Bioinformatics, Computational and Systems Biology
Cevi Bainton
Bioinformatics Research Student
Harvey Mudd College
MILL VALLEY, California, United States
Marissa Esteban
Research Student
University of San Diego and the Karolinska Institutet
Bothell, Washington, United States
Rasha Aljelaify
Graduate Researcher in Biomedical Sciences
Karolinska Institute, United States
Carsten Daub, PhD, MS
Group Leader in Clinical Transcriptomics
Karolinska Institute, United States
Invasive ductal carcinoma (IDC) requires a more intense and prolonged treatment than ductal carcinoma in situ (DCIS) in breast cancer. However, DCIS can be challenging to distinguish from IDC, and DCIS can progress into IDC. This makes a DCIS diagnosis more challenging for patients and care providers. Until recently, this progression was analyzed with bulk genomic and RNA-seq methods applied to large sections of tumor. The rescind development of spatial transcriptomic (ST) sequencing now allows for high spatial resolution to analyze heterogeneous cancer samples. Previous papers have combined whole genome sequencing (WGS) and spatial transcriptomic RNA sequencing to identify subpopulations within a tumor sample by identifying unique inferred copy number variation and single nucleotide polymorphism regions. This project seeks to broaden these efforts of ST inference to a select group of Saudi Arabian breast cancer patients and compare key identifying mutations to the Saudi Arabian population reference genome.

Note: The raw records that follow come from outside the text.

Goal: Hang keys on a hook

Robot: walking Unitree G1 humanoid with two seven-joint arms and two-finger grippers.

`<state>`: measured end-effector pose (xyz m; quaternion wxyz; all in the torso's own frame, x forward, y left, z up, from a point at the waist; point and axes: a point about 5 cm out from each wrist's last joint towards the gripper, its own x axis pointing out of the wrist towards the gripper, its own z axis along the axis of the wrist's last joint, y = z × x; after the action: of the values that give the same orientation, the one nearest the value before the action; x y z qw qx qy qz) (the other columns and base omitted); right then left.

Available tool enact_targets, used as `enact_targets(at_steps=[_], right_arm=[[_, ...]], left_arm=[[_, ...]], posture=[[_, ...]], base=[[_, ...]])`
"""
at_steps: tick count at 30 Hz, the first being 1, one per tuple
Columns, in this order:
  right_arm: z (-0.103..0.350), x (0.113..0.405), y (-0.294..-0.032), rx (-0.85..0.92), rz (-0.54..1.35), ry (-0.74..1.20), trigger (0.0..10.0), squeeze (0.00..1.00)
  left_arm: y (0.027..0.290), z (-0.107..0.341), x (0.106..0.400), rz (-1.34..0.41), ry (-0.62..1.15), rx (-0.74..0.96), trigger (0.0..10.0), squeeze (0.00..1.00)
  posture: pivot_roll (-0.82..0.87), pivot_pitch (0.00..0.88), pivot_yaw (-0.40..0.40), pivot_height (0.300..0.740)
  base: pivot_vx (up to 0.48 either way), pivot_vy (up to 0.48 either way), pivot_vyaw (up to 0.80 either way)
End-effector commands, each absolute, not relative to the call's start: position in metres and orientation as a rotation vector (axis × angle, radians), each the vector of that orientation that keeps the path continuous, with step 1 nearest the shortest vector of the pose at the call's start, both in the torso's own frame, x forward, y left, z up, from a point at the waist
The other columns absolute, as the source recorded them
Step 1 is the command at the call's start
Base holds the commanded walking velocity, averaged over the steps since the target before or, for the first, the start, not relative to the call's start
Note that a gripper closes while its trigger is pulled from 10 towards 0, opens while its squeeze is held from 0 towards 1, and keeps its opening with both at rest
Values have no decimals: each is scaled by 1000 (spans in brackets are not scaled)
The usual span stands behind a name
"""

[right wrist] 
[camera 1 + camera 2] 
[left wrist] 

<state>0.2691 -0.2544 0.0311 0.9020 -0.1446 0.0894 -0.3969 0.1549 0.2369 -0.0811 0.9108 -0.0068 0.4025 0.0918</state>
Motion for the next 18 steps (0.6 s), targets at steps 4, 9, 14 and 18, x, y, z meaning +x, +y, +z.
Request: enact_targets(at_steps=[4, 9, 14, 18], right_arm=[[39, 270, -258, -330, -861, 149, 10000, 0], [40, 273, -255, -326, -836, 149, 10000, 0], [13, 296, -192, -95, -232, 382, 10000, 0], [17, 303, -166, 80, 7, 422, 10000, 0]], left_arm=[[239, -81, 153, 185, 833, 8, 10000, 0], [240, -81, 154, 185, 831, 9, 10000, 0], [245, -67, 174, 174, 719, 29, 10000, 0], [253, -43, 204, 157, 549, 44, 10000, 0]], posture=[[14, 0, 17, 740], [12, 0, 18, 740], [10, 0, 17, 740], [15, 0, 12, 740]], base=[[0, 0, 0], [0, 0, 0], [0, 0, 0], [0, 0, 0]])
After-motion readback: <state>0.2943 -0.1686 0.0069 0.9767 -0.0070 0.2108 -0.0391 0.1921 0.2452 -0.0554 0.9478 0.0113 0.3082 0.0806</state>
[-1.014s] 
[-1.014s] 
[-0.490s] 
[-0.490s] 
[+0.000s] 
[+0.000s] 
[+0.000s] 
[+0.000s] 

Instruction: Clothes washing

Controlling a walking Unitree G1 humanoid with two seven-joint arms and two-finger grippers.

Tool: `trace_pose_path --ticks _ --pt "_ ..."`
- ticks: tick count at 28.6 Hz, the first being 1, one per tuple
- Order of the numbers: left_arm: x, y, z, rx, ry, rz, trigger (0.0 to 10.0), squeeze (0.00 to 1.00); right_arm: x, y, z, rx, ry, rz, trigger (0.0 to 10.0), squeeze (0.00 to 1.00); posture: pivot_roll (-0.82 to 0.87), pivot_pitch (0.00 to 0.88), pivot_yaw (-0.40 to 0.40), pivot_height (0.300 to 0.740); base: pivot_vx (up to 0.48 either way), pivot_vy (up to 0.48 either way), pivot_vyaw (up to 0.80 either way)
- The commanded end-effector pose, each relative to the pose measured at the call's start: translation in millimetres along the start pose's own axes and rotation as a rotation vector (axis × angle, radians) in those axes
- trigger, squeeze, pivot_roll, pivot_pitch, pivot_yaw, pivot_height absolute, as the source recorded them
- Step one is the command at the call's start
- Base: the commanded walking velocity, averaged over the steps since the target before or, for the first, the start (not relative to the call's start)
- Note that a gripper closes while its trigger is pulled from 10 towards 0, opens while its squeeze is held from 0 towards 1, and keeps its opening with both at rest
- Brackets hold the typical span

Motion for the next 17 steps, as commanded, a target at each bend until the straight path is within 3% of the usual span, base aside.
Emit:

This study includes a total of thirteen patients with breast cancer from Saudi Arabia. Eleven patients had spatial transcriptomics profiles made for two tumor and two control samples each. Spatial transcriptomics profiles was performed using the 10x Genomics Visium Fresh Frozen Tissue kit. Expert pathologist tissue annotation as DCIS, IDC, invasive lobular carcinoma, or normal tissue was done by hematoxylin and eosin staining. Whole genome sequencing was performed on seven patients of paired tumor non-tumor samples with an Illumina HiSeq method through the Broad Institute. Five of patients with spatial transcriptomic profiling also received whole genome sequencing. Analysis was done with the CellRanger (ST) and the combined NF-Core Sarek pipeline (WGS according to GATK best practices). Continuing analysis uses cb_sniffer and inferCNV to determine ST mutation regions. Principal component and clustering analysis was performed on the ST data to generate subpopulation clustered based on differential expression.
Differential expression analysis of ST data generated between two and seven clusters for each sample (both control and tumor). Each cluster had an average of 225.5 significantly differentially expressed genes. Current analysis of the WGS data of seven patients indicates that half of all genes that are highly significant in differential expression have identified DNA mutations at or near the gene. Future analysis hopes to investigate the spatial distribution from the ST data of these mutations identified by whole genome sequencing, and infer mutations in patients with just ST data.
Spatial transcriptomics has allowed for a high resolution analysis of DCIS and IDC tissues to investigate what genes are dysregulated in the progression of DCIS to IDC. Identification of single nucleotide polymorphism and copy number variation mutation sites in the dysregulated genes of these clusters could shed light on the mutations that lead to DCIS to develop into IDC.These mutation sites could also be investigated in the germline mutations of our Saudi Arabian patients and the Saudi Arabian reference genome. Specific mutations that are more common in Saudi Arabian patients could be used to better curate treatment decisions for Saudi patients with DCIS diagnosis.